AIM OF THE TASK: Show each line of the listing in which the word "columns" occurs.

SUPPLIED DATA:
━━━━━━━━━━━━━━━━━━━━

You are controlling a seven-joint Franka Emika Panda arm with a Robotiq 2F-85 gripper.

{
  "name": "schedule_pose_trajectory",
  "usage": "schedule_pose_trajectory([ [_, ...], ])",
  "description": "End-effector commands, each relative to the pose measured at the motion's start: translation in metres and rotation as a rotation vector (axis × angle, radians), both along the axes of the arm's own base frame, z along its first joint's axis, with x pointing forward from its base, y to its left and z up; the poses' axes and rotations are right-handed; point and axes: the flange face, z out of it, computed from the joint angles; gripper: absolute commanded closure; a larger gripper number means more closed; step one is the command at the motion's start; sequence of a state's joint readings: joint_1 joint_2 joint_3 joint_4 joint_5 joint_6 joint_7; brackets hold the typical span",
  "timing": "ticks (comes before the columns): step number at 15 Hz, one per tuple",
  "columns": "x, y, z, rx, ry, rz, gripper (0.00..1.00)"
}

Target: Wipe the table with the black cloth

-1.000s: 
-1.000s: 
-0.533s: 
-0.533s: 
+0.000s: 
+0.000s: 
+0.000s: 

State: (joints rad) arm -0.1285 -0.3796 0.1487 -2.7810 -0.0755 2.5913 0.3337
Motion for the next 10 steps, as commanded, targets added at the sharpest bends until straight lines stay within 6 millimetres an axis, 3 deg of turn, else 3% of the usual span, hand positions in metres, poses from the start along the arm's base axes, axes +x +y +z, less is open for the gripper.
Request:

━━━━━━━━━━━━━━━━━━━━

ANSWER SECTION:
  "timing": "ticks (comes before the columns): step number at 15 Hz, one per tuple",
  "columns": "x, y, z, rx, ry, rz, gripper (0.00..1.00)"

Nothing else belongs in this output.